Honolulu police detectives Monday were investigating an apparent murder-
suicide involving a 38-year-old man who shot his child at their home in Waialua.
Police officers responded to a 9:33 a.m. call regarding an argument at the Kuhi Street home and arrived to find a girl who said she was unable to open a locked bedroom where her father and 3-year-old brother were.
Officers asked her to wait outside while they checked the brown-painted wooden house with a corrugated roof. They found an open window on the back side and entered the room to find the dead man and the child lying on a bed.
HPD Detective Deena Thoemmes said both
bodies had gunshot wounds, the man’s being self-inflicted.
“At this time it appears it is a murder-type suicide,” Thoemmes said.
Honolulu Emergency Services responded at about 11 a.m. and pronounced the two dead at the scene.
When one of the bodies was placed in a Memorial Transport of Hawaii van, a woman wailed, “My son. That’s my son!”

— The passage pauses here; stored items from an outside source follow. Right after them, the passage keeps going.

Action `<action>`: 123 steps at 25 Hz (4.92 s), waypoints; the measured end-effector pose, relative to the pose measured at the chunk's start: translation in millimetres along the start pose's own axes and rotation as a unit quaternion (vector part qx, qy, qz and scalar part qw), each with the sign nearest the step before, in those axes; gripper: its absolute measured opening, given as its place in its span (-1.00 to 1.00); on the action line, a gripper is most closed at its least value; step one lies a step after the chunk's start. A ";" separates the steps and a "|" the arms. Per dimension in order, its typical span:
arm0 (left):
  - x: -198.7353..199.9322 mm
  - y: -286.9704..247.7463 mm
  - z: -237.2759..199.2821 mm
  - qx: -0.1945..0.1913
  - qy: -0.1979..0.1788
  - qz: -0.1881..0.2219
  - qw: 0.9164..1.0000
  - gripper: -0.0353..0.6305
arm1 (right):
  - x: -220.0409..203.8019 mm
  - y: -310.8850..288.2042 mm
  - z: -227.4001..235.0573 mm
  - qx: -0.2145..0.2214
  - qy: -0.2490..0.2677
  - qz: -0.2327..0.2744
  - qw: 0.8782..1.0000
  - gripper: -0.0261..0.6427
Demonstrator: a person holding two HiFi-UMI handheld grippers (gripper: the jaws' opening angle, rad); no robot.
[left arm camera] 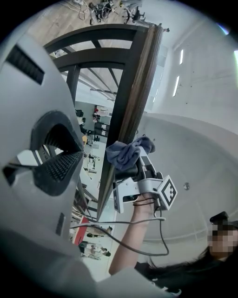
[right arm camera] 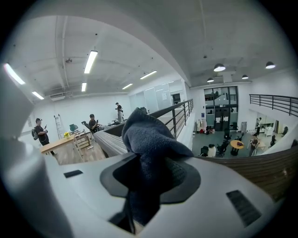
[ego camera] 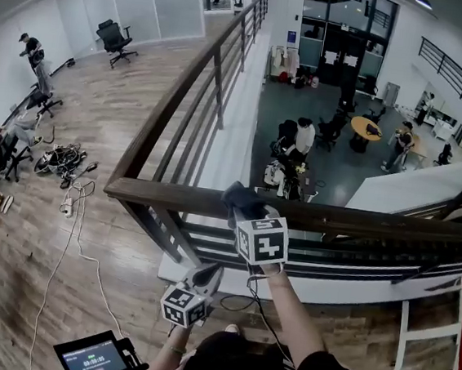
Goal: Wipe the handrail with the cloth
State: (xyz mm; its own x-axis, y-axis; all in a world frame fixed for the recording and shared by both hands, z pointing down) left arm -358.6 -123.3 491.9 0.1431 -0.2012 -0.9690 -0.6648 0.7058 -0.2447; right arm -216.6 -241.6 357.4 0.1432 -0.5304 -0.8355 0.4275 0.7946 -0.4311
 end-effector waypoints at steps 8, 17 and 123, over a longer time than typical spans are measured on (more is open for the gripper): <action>20.4 -43.3 49.4 -0.047 0.005 -0.002 0.999 -0.89 | -0.9 51.9 70.1 -0.037 -0.009 0.022 0.999 -0.60; 30.8 -108.6 141.0 -0.083 0.008 -0.003 0.996 -0.89 | 4.2 136.3 190.1 -0.065 -0.022 0.036 0.997 -0.60; -73.7 32.8 -41.8 0.030 0.090 -0.057 0.994 -0.89 | -168.1 -156.0 18.8 -0.025 0.085 -0.191 0.978 -0.60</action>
State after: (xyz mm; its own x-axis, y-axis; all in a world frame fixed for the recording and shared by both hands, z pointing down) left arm -421.6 -113.7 556.7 0.0776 -0.3975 -0.9143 -0.6058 0.7095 -0.3599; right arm -290.6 -281.9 571.5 -0.1712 -0.7371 -0.6537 0.3766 0.5642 -0.7347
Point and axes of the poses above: the fingertips, and each gripper's own axes: y backward along the fingers, z to its right, x out of its top, the point moved 8 cm from there along y, backward along the fingers, and after that the axes turned 13 degrees about -y, right-handed, at the moved point
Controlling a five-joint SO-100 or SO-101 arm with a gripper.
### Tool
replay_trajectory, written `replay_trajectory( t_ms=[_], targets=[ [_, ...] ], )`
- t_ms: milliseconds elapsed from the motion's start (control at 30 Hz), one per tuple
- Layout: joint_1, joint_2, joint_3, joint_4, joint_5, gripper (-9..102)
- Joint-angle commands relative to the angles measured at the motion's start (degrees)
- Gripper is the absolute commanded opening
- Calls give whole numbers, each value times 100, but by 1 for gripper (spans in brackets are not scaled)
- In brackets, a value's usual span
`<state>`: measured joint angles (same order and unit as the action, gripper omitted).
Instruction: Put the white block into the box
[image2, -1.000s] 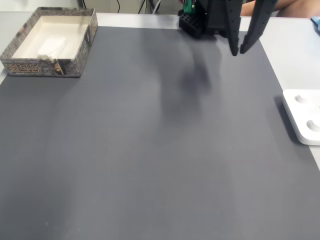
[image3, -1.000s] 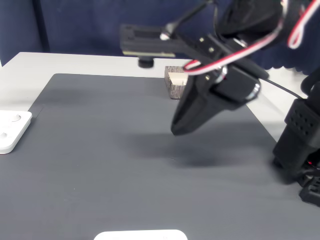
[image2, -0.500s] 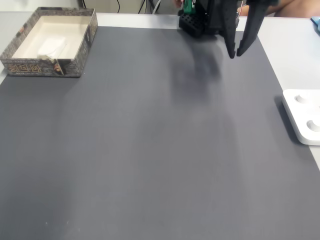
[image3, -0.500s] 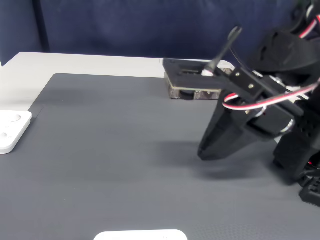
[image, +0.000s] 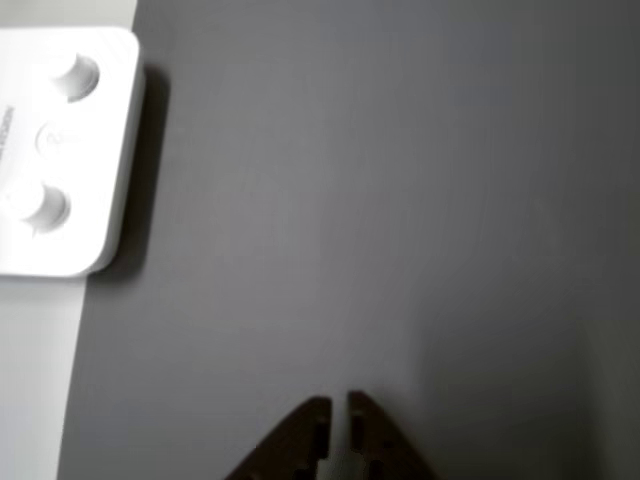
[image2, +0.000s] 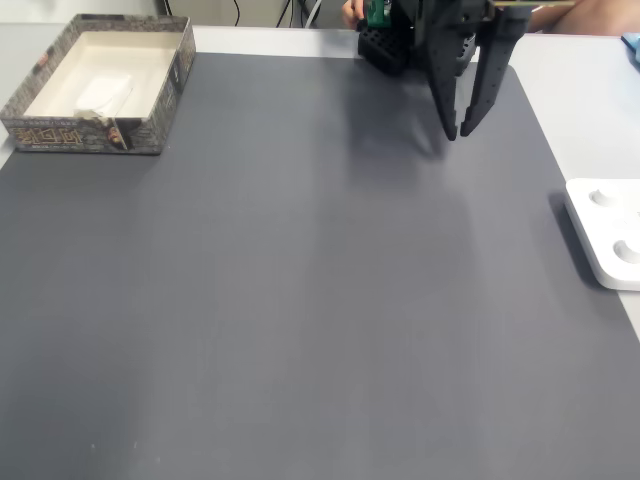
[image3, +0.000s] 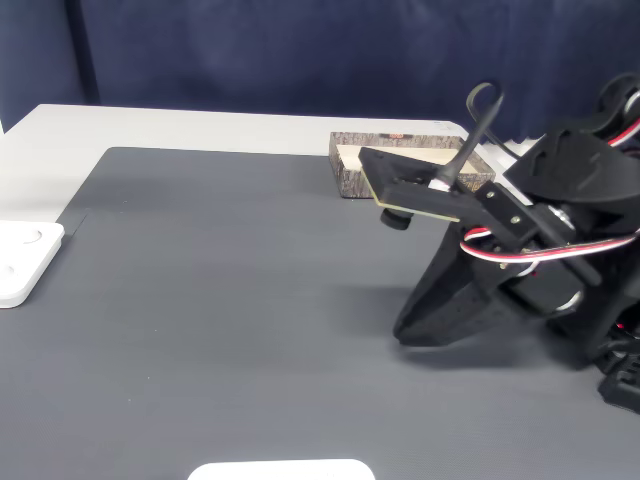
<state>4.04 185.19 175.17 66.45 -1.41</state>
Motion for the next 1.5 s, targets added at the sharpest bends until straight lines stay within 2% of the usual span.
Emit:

An autopsy is scheduled for today.
The Medical Examiner’s Office said the names of the deceased were unavailable Monday evening, but neighbors identified the dead father as Dexter Blue-Lorenzo, also known as Dexter Lazo.
It was a tense scene for much of the day Monday as police cordoned off Kuhi Street for several hours and family members waited for additional information.
“It’s a very sad case for the community and the family,” Thoemmes said.
Rolando Vidad, a neighbor who has lived across the street from the brown house for decades, said he was tending his chickens in his fenced yard when he heard three or four gunshots in a row.
Frightened, he retreated to his house and heard two more shots a few minutes later.
He later saw the girl, who apparently is the dead man’s daughter, come out of the brown house and cross the street, where she asked Vidad’s brother, who lives next door, for help.
“That’s when I got worried something bad must have happened,” he said.
After police officers
arrived and found the bodies, he heard the daughter cry out, “Why, why, why?”
The mother arrived a few hours later and was very emotional, according to
Vidad.
He and other neighbors said they were shocked by the events of the day. They described the family as quiet and having a tendency to keep to themselves.
Vidad said he remembered the couple taking walks with the little boy in the afternoons.
“They seem like good folks,” he said. “They were nice people. They walked. We said hi and that was about it.”